Schizophrenia is a terrifying disorder that can ravage its victims' perceptions of reality. It can cause people to hear voices, to believe that they are being controlled or plotted against, to engage in repetitive behaviors, to garble their speech or hallucinate. For the approximately one percent of Americans who have the disease, there is no cure—only treatments to repress the symptoms. Researchers say this is largely because we don't understand precisely what causes the disease.

But as it turns out, there's a lot more that we don't understand about schizophrenia than its cause. According to new research, our very understanding of the definition of schizophrenia is flawed. As USA Today reports, schizophrenia is not a single disorder, in fact, but eight different disorders that have been lumped together under a single heading throughout history. 

Researchers from the Washington University School of Medicine arrived at this startling conclusion after noticing that people with schizophrenia who suffered from certain sets of symptoms also shared a similar genetic profile, USA Today describes. These researchers compiled a genetic database of DNA from more than 4,000 people with schizophrenia and 3,800 non-schizophrenic people. The next step was to design an algorithm that allowed them to predict with a certain amount of confidence whether someone would have schizophrenia, based on their genes. Their findings suggest that, rather than a single gene triggering the disorder, "genes work together like a winning or losing combination of cards in poker," the researchers told USA Today.  

Those different combinations, they also found, ultimately determined which symptoms someone would suffer from—paranoid delusions, hearing voices or speech impediments, for example—and led the team to conclude that schizophrenia is actually a series of eight similar but distinct mental disorders. 

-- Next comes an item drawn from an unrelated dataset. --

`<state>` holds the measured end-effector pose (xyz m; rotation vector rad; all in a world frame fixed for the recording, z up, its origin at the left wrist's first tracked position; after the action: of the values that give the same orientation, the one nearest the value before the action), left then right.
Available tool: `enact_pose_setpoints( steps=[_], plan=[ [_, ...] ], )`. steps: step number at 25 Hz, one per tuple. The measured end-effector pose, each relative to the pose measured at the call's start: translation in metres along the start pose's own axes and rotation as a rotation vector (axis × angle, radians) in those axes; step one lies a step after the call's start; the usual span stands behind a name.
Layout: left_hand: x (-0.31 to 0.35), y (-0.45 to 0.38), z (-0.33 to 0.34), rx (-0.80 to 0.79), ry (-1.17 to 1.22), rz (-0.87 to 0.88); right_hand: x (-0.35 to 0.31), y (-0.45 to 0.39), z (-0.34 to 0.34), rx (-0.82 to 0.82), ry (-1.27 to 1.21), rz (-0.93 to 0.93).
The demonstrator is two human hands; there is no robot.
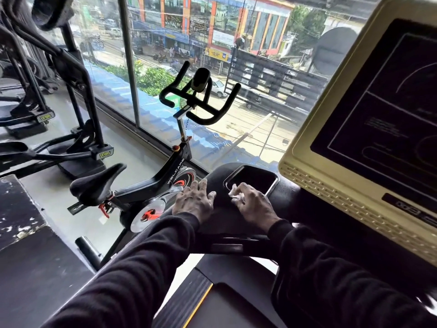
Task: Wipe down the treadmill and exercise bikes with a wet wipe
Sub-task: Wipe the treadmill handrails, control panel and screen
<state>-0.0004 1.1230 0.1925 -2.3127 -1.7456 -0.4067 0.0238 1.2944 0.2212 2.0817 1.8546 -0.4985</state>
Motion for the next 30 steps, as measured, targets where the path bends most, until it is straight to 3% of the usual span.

The researchers told USA Today that they hope this finding could improve the "relatively primitive" ways that we currently diagnose schizophrenia, as well as amend the "trial and error" way that treatment is usually prescribed. Ultimately, their findings could "allow for the development of a personalized diagnosis, opening the door to treating the cause, rather than just the symptoms, of schizophrenia," they told USA Today, especially if doctors can begin early interventions for those identified as being at high risk.